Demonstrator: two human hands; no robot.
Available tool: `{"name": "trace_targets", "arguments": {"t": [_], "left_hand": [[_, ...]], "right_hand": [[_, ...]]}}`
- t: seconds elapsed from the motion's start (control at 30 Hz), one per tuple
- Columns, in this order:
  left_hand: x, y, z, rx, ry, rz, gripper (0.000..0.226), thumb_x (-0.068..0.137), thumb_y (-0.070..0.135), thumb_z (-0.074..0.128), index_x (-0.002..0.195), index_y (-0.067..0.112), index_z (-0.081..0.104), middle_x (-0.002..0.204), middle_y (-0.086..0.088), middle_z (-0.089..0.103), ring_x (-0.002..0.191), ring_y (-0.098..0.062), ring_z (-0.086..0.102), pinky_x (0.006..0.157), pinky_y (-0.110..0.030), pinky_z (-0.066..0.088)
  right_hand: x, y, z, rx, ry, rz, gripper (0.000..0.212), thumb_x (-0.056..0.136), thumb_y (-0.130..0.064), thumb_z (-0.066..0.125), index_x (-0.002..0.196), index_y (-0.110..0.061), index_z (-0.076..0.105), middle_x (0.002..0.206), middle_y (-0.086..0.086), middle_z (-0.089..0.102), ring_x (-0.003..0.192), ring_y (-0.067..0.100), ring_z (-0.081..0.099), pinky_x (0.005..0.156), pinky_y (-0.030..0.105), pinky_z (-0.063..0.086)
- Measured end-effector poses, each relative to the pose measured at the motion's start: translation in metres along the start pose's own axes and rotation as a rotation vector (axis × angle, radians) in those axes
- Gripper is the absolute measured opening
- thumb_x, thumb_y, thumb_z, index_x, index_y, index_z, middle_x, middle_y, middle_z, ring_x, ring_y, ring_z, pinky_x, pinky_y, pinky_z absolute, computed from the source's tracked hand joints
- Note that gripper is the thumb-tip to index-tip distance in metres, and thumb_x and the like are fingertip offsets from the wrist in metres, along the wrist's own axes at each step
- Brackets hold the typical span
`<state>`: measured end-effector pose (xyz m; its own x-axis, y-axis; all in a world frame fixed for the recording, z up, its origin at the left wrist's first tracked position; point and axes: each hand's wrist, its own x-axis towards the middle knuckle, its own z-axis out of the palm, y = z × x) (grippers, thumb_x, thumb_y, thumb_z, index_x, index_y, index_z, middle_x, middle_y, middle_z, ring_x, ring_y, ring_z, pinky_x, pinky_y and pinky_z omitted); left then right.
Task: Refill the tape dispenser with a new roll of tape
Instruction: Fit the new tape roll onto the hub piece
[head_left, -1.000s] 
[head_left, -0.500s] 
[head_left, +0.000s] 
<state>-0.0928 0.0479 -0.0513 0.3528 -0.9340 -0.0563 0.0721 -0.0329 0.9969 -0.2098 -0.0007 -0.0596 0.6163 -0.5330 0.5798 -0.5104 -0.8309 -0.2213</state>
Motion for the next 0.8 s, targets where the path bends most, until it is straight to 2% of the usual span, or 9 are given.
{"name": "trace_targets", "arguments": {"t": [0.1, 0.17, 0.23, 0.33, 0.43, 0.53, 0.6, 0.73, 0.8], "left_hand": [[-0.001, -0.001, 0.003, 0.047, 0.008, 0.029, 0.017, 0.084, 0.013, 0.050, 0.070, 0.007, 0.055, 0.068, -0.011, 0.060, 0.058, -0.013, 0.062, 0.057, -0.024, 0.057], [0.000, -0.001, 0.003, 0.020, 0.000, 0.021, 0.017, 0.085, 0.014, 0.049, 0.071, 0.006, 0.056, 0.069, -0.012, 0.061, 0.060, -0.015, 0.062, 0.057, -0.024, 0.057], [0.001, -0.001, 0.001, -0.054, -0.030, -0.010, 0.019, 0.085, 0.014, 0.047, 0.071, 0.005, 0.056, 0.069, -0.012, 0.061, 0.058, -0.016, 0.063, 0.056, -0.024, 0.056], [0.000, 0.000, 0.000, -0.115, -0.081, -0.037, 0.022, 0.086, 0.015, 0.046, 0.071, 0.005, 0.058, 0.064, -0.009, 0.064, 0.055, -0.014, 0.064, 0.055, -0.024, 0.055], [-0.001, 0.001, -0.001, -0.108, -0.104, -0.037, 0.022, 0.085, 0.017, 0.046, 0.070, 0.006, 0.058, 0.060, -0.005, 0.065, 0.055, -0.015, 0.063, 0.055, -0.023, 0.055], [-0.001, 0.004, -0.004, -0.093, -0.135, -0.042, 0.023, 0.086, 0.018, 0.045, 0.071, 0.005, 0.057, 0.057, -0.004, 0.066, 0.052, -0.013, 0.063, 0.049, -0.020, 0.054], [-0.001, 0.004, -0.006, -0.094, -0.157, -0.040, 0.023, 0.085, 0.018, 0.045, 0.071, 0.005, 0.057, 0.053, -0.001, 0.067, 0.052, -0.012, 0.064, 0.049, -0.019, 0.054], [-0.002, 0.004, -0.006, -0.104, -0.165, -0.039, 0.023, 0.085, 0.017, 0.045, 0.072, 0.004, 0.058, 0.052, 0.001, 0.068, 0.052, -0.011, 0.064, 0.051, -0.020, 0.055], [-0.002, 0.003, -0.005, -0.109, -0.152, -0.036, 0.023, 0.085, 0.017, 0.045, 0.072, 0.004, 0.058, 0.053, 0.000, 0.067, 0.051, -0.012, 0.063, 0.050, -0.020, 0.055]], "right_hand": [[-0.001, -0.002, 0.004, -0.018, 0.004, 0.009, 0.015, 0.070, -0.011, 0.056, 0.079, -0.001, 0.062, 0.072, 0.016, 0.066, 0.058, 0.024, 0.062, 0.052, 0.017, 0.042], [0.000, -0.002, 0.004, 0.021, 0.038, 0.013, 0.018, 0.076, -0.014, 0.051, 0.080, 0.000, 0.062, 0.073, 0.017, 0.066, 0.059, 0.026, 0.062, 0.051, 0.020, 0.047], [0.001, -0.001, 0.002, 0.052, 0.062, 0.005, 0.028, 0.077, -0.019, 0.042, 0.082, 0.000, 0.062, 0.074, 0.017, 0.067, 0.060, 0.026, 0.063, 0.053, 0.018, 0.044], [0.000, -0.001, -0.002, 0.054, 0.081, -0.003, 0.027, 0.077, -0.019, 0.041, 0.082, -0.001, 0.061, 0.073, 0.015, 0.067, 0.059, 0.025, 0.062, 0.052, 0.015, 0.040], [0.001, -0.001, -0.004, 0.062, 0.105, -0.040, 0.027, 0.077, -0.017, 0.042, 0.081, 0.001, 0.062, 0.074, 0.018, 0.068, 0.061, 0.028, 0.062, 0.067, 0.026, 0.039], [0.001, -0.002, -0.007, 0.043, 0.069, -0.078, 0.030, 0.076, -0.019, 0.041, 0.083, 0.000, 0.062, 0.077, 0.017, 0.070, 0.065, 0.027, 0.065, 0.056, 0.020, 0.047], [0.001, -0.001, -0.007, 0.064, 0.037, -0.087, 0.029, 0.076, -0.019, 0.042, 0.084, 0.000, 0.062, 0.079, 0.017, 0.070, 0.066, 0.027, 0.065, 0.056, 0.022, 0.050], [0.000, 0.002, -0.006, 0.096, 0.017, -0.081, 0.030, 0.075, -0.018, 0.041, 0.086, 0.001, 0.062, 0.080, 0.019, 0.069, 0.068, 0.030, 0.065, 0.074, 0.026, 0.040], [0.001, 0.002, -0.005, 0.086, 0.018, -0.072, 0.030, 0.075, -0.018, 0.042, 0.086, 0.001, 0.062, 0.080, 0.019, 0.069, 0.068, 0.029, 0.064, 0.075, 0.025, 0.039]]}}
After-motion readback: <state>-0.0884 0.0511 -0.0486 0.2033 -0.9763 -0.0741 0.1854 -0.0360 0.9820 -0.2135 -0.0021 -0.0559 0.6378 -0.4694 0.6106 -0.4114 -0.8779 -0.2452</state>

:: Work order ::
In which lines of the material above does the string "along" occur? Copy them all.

:: Result for this exercise ::
- Measured end-effector poses, each relative to the pose measured at the motion's start: translation in metres along the start pose's own axes and rotation as a rotation vector (axis × angle, radians) in those axes
- Note that gripper is the thumb-tip to index-tip distance in metres, and thumb_x and the like are fingertip offsets from the wrist in metres, along the wrist's own axes at each step

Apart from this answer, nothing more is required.